Flexible sheets of compounded plastic-derived material that are used to cover and protect flat and low-sloped buildings. These prefabricated membranes are manufactured in a factory to strict quality control requirements and can be attached in a variety of methods. In the last 30 years, single-ply roofing has displaced older materials, such as tar paper, as the go-to roofing material for commercial roofing contractors. Properly installed, single-ply roofing systems offer an inherent advantage over traditional materials due to their strength, flexibility, and high durability.

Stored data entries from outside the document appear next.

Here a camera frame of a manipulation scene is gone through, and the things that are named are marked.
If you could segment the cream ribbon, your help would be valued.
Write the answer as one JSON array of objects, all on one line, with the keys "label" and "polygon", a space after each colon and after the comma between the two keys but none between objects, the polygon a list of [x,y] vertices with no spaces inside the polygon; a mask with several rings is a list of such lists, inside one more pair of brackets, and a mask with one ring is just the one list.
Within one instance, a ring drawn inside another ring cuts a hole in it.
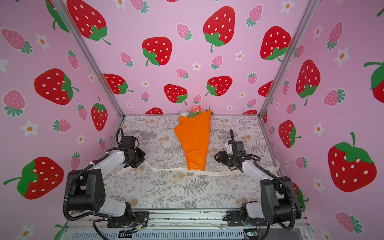
[{"label": "cream ribbon", "polygon": [[[172,169],[158,169],[158,168],[153,168],[151,167],[150,163],[145,160],[144,164],[146,165],[145,167],[150,169],[154,173],[159,173],[159,172],[168,172],[168,171],[178,171],[178,172],[183,172],[183,173],[190,173],[190,174],[195,174],[195,175],[205,175],[205,176],[231,176],[231,175],[239,175],[242,174],[240,170],[229,170],[229,171],[221,171],[221,172],[209,172],[209,171],[190,171],[187,168],[172,168]],[[132,167],[127,167],[127,168],[122,168],[118,172],[115,172],[116,174],[122,175],[123,173],[132,170]],[[268,167],[267,170],[271,171],[272,173],[277,173],[277,171],[280,169],[280,165],[277,167]]]}]

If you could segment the orange wrapping paper sheet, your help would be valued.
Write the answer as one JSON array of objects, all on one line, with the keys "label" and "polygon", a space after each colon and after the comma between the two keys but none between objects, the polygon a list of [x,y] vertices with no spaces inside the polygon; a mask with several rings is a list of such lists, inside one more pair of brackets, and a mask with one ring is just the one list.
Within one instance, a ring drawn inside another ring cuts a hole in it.
[{"label": "orange wrapping paper sheet", "polygon": [[212,111],[195,117],[179,117],[174,131],[186,155],[188,170],[204,171],[209,148]]}]

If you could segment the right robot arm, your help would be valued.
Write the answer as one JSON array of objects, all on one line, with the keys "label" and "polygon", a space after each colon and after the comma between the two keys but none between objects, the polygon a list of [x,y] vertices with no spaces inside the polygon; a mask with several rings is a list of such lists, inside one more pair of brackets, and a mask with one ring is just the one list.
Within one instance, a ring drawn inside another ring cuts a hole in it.
[{"label": "right robot arm", "polygon": [[242,204],[236,214],[228,213],[224,221],[230,225],[255,225],[258,221],[267,225],[277,224],[286,231],[291,231],[296,220],[302,217],[300,203],[294,190],[293,182],[288,177],[278,177],[263,168],[261,158],[246,153],[241,141],[228,141],[226,151],[214,155],[214,159],[231,171],[239,170],[255,182],[260,183],[261,200]]}]

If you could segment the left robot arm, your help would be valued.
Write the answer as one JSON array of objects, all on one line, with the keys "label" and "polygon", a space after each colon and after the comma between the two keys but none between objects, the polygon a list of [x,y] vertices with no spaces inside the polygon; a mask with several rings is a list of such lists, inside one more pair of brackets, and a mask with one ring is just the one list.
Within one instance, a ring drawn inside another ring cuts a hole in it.
[{"label": "left robot arm", "polygon": [[98,216],[129,225],[134,220],[131,204],[107,197],[103,179],[118,165],[125,169],[138,167],[146,154],[139,148],[136,137],[117,137],[117,144],[82,170],[68,173],[63,203],[64,217],[68,221]]}]

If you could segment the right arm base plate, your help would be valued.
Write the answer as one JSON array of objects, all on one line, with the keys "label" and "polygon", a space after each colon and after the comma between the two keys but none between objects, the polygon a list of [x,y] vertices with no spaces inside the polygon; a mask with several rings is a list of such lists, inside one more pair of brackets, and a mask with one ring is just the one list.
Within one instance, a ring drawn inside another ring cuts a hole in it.
[{"label": "right arm base plate", "polygon": [[227,211],[222,221],[227,222],[230,227],[266,227],[268,222],[262,218],[250,218],[244,211]]}]

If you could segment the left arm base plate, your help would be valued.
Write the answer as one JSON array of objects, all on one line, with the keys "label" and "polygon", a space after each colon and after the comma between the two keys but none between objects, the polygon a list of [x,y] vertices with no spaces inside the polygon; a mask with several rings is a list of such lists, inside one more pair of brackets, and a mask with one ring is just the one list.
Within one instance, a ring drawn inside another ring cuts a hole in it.
[{"label": "left arm base plate", "polygon": [[113,217],[108,220],[107,228],[145,228],[148,224],[150,212],[134,211],[122,217]]}]

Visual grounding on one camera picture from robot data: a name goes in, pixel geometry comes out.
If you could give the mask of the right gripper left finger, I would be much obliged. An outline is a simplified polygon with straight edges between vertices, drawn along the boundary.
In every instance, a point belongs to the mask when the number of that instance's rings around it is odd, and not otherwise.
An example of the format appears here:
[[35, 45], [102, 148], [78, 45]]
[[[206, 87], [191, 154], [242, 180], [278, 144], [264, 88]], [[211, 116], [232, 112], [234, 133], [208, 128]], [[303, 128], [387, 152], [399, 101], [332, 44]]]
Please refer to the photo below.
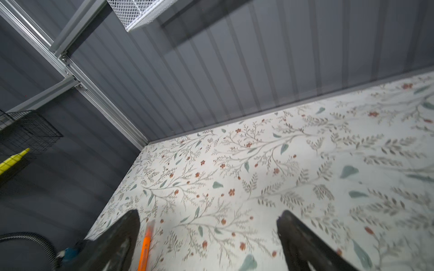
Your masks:
[[140, 230], [137, 210], [126, 212], [97, 239], [84, 249], [61, 271], [128, 271]]

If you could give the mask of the orange marker pen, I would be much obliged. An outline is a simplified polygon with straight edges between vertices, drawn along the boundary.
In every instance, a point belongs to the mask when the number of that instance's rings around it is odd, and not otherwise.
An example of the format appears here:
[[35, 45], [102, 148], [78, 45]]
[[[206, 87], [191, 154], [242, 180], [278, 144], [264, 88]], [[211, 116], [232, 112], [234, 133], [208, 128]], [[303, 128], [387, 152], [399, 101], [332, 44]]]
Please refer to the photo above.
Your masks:
[[140, 254], [140, 259], [139, 259], [139, 266], [137, 269], [138, 271], [146, 271], [146, 269], [147, 269], [150, 245], [151, 245], [151, 240], [153, 237], [153, 231], [154, 231], [155, 223], [156, 223], [156, 221], [152, 220], [152, 221], [149, 221], [146, 225], [145, 237], [143, 239], [142, 249], [141, 249], [141, 254]]

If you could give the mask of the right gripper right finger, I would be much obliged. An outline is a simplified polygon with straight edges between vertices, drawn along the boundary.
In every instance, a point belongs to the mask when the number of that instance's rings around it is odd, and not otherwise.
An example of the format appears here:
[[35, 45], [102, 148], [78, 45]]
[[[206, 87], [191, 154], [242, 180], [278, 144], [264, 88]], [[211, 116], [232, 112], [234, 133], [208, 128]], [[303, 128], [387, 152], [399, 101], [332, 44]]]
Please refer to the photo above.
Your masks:
[[356, 270], [290, 211], [283, 211], [276, 224], [290, 271]]

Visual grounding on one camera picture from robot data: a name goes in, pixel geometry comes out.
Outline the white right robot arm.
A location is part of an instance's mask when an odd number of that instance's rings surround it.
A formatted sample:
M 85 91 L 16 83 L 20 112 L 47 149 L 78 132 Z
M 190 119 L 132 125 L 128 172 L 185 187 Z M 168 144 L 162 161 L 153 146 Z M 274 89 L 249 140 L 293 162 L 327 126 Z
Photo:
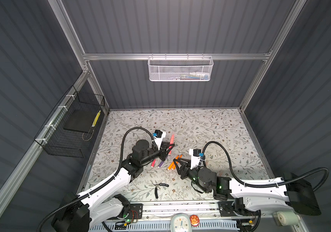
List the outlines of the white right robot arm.
M 212 193 L 215 200 L 235 201 L 234 208 L 241 214 L 256 211 L 292 210 L 301 215 L 319 216 L 321 210 L 313 187 L 305 178 L 319 171 L 312 170 L 297 176 L 286 173 L 268 180 L 238 180 L 220 177 L 207 167 L 191 167 L 189 159 L 173 160 L 181 179 L 189 179 L 199 193 Z

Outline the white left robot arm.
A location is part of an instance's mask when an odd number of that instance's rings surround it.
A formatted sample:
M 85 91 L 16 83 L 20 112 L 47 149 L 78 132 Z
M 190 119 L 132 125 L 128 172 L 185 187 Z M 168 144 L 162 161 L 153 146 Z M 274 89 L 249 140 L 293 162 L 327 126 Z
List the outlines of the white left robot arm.
M 120 169 L 96 186 L 77 195 L 68 194 L 56 212 L 51 226 L 56 232 L 87 232 L 110 218 L 129 213 L 129 200 L 117 191 L 130 184 L 143 172 L 144 166 L 160 158 L 165 160 L 174 144 L 161 142 L 150 146 L 139 140 L 122 160 Z

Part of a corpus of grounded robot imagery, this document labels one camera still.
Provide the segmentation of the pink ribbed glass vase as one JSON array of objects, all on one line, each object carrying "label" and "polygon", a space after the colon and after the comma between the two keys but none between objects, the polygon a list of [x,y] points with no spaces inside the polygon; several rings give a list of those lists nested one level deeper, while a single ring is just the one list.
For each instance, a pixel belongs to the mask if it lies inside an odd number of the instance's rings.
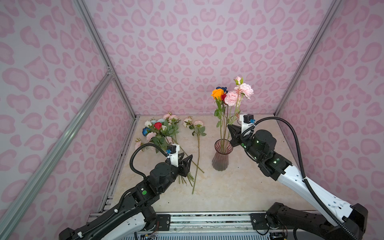
[{"label": "pink ribbed glass vase", "polygon": [[215,155],[212,159],[212,166],[217,171],[225,171],[229,166],[229,154],[233,151],[233,146],[226,139],[217,140],[215,143]]}]

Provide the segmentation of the small red artificial rose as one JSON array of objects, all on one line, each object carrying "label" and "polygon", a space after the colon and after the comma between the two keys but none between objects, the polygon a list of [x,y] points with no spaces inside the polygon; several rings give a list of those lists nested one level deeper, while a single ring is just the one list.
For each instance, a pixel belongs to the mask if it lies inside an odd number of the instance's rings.
[{"label": "small red artificial rose", "polygon": [[227,105],[225,103],[225,98],[227,94],[223,94],[221,96],[221,120],[222,120],[222,125],[221,125],[221,152],[224,152],[224,144],[225,144],[225,137],[226,137],[226,120],[227,120]]}]

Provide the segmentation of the orange artificial rose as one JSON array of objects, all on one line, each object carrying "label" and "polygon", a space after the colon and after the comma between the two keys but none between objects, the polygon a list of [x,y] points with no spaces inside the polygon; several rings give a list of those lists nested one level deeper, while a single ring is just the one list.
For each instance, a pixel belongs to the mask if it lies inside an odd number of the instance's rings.
[{"label": "orange artificial rose", "polygon": [[217,124],[217,128],[220,128],[220,136],[221,136],[221,125],[222,125],[222,120],[221,120],[221,96],[224,94],[224,91],[219,89],[215,89],[212,92],[212,97],[216,103],[216,110],[214,112],[214,116],[219,119],[219,122]]}]

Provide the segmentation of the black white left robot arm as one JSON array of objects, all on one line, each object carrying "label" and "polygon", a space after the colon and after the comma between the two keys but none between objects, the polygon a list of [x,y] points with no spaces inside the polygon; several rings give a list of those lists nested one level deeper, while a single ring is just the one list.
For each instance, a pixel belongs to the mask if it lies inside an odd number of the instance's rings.
[{"label": "black white left robot arm", "polygon": [[153,230],[158,226],[158,216],[152,205],[178,176],[188,175],[192,159],[192,155],[179,154],[177,167],[168,160],[158,163],[147,177],[125,191],[115,206],[80,228],[64,229],[59,233],[59,239],[119,240],[141,230]]}]

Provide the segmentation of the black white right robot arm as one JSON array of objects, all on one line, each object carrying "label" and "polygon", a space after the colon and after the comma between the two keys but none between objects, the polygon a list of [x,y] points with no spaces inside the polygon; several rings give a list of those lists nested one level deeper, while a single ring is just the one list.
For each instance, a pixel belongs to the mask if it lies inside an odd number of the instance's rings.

Three Types of Single-Ply Roofing Systems
TPO (Thermoplastic Polyolefin)
PVC (Polyvinyl Chloride)
EPDM (Ethylene Propylene Diene Monomer)
PVC membrane roofs have been in use for decades. They are time tested and still a popular roofing system. For many years, EPDM roofing had been the top choice for single-ply roofing. However, TPO roofing is ocnsidered the gold standard of roofing materials.
Single-Ply Roof Installation
There are four primary methods for installing single-ply roofing systems:
The Mechanically Attached System: This system fastens the flat roofing in place by first fixing mounting plates through the insulation to the roof deck, laying the membrane in place, and then attaching it to the underlying plates.
The Fully Adhered System: This system can be used in roofs that have a little bit of slope to them. The mounting plates are used to anchor the roof insulation to the roof deck and then the single-ply roofing is bonded directly to the insulation.
Induction-Welded Roof Installation: When mechanical attachment is not possible, an induction-welded roof system can decrease the amount of penetrating fasteners by up to 50 percent.
The Ballasted System: This system provides fast coverage at minimal cost. It utilizes large panels of rubber roofing membrane, up to 50 feet by 200 feet, loose-laid on the insulation and then covered by approved ballast, such as river-washed stone.